Rule 1 LEAD BY EXAMPLE
Rule 2 KEEP YOUR FIREFIGHTERS SAFE
Both of these rules were completely disregarded by Asst Chief Egan at this fire.
posted by: Andy B on September 5, 2014 11:44pm
There have been very good fire chiefs in other departments who never or very rarely took over command of an incident that was already being run by subordinate command staff or line officers. There is still plenty to do just handling logistics. Working with utilities when they arrive. Establishing and managing staging areas for additional apparatus and companies. Setting up rehab. Dealing with the press. Communicating with PD, public works, ambulance companies, building department, mayors office, property owners, etc etc. These and many more plus requesting and listening to frequent incident updates from the incident command to maintain their own current knowledge of the situation. All the fireground and command experience in the world can never outshine the ability to know and understand all of your subordinate chief and line officers and be familiar with their abilities, strengths, and flaws. A good fire chief with a good corp of officers beneath him can potentially walk away from every fireground incident looking like the savior of all mankind without issuing a single command. I’m assuming that Chief Wright is very good at running the department. He’s just fortunate enough to have officers beneath him who outshine him.
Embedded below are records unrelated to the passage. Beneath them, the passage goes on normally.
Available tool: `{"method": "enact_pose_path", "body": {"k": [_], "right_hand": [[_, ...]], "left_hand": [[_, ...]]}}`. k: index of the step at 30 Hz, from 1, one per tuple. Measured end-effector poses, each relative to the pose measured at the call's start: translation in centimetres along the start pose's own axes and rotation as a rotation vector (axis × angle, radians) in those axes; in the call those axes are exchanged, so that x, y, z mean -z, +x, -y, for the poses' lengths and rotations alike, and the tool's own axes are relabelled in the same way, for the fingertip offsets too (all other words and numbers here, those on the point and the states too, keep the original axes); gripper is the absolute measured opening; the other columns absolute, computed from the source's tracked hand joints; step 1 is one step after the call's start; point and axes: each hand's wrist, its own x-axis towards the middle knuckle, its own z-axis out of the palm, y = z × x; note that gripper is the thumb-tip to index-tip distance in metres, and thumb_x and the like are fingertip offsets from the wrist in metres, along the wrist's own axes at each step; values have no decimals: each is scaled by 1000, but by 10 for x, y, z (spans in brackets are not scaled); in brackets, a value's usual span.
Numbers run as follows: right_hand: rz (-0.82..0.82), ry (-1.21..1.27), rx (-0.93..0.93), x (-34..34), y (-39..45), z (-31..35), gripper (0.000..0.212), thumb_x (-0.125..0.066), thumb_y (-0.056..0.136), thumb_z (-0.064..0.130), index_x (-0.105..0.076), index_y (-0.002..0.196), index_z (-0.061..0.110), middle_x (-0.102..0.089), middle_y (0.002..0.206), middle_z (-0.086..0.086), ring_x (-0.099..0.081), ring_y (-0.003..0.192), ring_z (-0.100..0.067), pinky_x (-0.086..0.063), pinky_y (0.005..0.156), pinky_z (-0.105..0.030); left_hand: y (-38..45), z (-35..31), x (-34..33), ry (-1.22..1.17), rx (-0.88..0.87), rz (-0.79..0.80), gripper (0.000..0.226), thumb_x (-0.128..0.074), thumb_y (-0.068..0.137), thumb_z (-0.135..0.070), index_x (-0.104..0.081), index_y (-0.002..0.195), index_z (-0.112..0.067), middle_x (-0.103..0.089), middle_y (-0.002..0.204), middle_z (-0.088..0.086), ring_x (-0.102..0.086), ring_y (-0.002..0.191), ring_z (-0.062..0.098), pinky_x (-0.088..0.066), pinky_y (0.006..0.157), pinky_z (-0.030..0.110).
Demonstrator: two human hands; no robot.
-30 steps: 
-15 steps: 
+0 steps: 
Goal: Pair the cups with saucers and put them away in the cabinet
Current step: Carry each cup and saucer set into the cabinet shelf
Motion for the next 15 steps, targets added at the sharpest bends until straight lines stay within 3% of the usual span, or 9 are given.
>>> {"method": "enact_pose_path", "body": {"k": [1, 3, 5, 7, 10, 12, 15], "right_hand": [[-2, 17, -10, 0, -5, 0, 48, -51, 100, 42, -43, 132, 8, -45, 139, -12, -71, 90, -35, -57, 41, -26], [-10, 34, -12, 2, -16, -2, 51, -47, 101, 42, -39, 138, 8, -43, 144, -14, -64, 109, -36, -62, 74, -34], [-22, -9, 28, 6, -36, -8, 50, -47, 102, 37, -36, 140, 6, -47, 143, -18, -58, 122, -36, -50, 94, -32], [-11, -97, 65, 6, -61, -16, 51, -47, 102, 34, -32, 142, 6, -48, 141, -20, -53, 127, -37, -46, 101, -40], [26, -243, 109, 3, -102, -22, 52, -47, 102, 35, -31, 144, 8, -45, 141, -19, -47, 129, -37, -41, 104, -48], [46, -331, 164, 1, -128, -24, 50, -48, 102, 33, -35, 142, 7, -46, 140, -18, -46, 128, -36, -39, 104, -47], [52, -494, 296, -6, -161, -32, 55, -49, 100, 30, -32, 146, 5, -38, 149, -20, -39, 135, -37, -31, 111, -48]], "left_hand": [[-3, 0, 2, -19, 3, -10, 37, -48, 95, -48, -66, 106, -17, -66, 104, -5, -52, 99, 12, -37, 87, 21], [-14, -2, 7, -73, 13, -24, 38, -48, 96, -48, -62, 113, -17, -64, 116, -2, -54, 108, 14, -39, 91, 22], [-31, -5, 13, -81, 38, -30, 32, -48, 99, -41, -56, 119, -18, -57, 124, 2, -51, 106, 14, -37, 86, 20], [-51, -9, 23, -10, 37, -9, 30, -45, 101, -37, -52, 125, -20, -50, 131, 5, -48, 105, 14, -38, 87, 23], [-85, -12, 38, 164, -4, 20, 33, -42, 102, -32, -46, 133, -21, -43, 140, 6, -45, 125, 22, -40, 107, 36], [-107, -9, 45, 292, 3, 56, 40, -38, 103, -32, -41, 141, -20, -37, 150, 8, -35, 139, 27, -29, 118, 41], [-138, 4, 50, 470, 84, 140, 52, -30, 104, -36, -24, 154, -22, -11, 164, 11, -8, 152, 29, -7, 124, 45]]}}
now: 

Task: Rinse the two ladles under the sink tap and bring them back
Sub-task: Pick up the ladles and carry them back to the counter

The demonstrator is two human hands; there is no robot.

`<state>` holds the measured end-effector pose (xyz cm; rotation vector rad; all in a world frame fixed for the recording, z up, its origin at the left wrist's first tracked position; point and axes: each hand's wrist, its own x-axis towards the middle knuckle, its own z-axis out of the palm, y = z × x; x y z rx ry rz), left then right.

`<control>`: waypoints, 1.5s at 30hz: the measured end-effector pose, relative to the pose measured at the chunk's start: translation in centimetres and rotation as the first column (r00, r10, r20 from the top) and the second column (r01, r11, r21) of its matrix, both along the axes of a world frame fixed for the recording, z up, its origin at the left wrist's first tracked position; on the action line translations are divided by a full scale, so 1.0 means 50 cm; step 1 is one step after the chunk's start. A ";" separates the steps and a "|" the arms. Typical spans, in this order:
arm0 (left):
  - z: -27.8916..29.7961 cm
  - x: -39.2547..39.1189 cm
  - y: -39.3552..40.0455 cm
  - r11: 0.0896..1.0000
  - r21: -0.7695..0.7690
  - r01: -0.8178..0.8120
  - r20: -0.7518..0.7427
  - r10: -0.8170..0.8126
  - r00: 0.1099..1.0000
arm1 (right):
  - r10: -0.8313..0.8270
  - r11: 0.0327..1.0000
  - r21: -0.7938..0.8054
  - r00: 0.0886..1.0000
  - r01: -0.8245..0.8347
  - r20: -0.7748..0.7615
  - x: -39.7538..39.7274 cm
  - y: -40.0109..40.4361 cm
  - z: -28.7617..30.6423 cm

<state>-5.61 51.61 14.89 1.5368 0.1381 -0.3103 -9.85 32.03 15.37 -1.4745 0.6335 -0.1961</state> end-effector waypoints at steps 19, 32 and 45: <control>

posted by: member on September 7, 2014 10:41am
First to Chief Wright,
You are a great administrator whom has the pulse of the members of the department. Hearing your ideas to move this department forward was a breath of fresh air to many. But it’s time to start implementing them and doing the things you promised. Get in the firehouse, have dinner with us, pack hose at a fire scene and finally be our leader like you said you would. Now to Chief Egan, do for the members what you did as our union president and fight for us and the change of this department. I know you can because I’ve seen it, you’ve fought to help me personally. Believe it or not there are good ideas out in the firehouse. Please consider them. The members you previously fought to protect our the same members. Work with your officers, listen to them, consider they’re ideas. Sometimes a pat on the back goes further then a kick in the A**. The administration needs to have a monthly meeting with it’s officers. Hear our issues, see what’s going on in the firehouses. Let’s get this department at least into the 20th century (I’d be happy with just the 20th) it’s archaic most of what we do. We use enough paper to kill millions of trees. Our reports are done using MS-DOS, we still have to make our own maps of the streets, we have laptops in the apparatus that are essentially paper weights. Chief Wright, You have the pulse of your members, but I can tell you right now it can fade rapidly, and once you loose it, believe me all the CPR you do is not gonna get it back. And as I always do when I comment, I put my name to it. Because when I believe in something I’m never scared to sign it.
Lieutenant Gary W. Cole New Haven Department of Fire Service.
posted by: Think About It on September 7, 2014 3:29pm
To Elm City Lifer:
Egan corrected his statement after someone called him his claim that the NHI posted a photo of him from a different fire, and that he never had a pike pole. That post was apparently removed. The photo in question was taken at the Delaney’s fire. It was confirmed that the statement made to Rich Scinto was accurate, and not a misquote. If you have doubts, then I would suggest that you contact Rich Scinto for his side of the story if you are calling him out as incorrectly quoting Egan.
And additionally—well said “member”!